— Provided data —
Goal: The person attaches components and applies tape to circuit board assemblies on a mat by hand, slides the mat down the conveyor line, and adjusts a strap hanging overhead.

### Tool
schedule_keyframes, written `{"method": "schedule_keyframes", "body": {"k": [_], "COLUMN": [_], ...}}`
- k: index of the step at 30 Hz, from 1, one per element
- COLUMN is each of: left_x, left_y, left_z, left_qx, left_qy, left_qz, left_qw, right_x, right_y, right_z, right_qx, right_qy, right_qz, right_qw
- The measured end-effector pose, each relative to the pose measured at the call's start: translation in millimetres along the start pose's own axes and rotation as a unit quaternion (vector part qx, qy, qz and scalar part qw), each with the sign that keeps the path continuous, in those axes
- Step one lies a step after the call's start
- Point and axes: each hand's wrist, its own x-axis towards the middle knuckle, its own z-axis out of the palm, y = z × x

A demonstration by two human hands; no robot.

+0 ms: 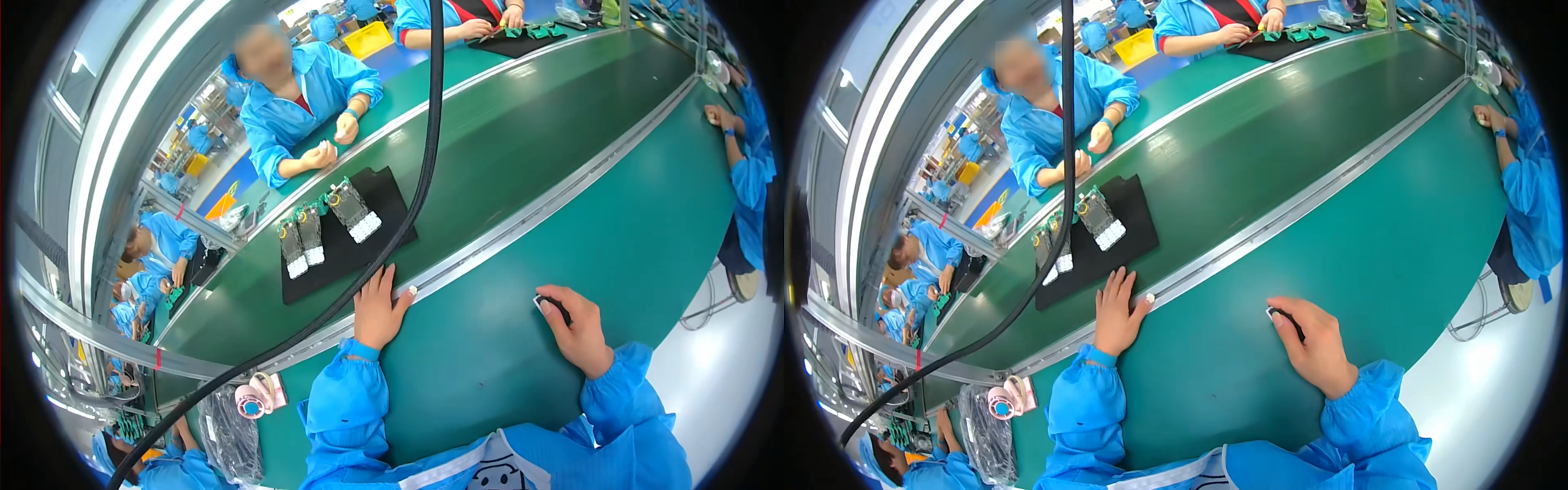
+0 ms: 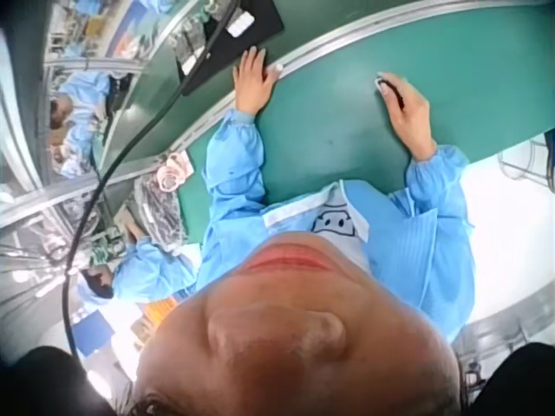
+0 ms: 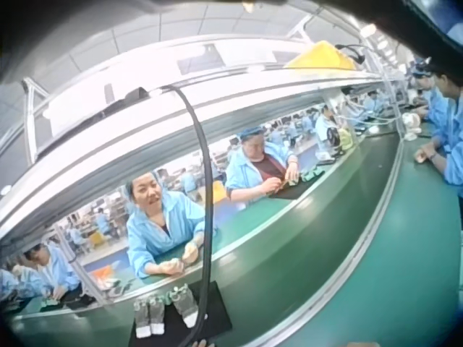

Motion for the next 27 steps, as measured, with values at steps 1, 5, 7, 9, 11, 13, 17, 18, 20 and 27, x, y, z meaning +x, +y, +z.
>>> {"method": "schedule_keyframes", "body": {"k": [1, 5, 7, 9, 11, 13, 17, 18, 20, 27], "left_x": [1.5, -0.9, 0.4, 4.6, 9.2, 16.9, 27.4, 25.4, 17.5, -95.9], "left_y": [-1.3, 4.8, 6.5, 9.9, 11.3, 9.7, 16.5, 21.3, 42.0, 148.6], "left_z": [2.0, 1.0, 0.3, -0.6, -0.5, 0.5, -2.6, -5.2, -16.6, -177.6], "left_qx": [0.0, -0.003, 0.004, 0.007, 0.013, 0.032, 0.103, 0.105, -0.354, -0.438], "left_qy": [0.004, 0.027, 0.05, 0.046, 0.046, 0.032, 0.05, 0.052, 0.165, 0.531], "left_qz": [-0.001, 0.016, 0.033, 0.037, 0.035, 0.041, 0.073, 0.073, -0.013, 0.34], "left_qw": [1.0, 1.0, 0.998, 0.998, 0.998, 0.998, 0.991, 0.99, 0.921, 0.641], "right_x": [1.2, 0.9, 2.9, 4.3, 5.3, 5.1, -1.4, -1.2, 0.0, -3.3], "right_y": [-1.9, -2.7, 0.9, 1.6, 0.9, -1.1, -3.2, -3.6, -2.2, -1.6], "right_z": [-2.5, -11.0, -10.6, -12.4, -14.2, -14.0, -11.3, -11.2, -11.6, -21.3], "right_qx": [-0.006, -0.019, -0.023, -0.024, -0.023, -0.016, -0.022, -0.021, -0.025, -0.022], "right_qy": [-0.012, -0.026, -0.026, -0.031, -0.035, -0.035, -0.042, -0.042, -0.037, -0.05], "right_qz": [0.0, -0.025, -0.022, -0.028, -0.019, -0.018, -0.019, -0.021, -0.033, -0.03], "right_qw": [1.0, 0.999, 0.999, 0.999, 0.999, 0.999, 0.999, 0.999, 0.998, 0.998]}}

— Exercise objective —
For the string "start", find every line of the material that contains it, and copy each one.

— Reply to the task —
- The measured end-effector pose, each relative to the pose measured at the call's start: translation in millimetres along the start pose's own axes and rotation as a unit quaternion (vector part qx, qy, qz and scalar part qw), each with the sign that keeps the path continuous, in those axes
- Step one lies a step after the call's start

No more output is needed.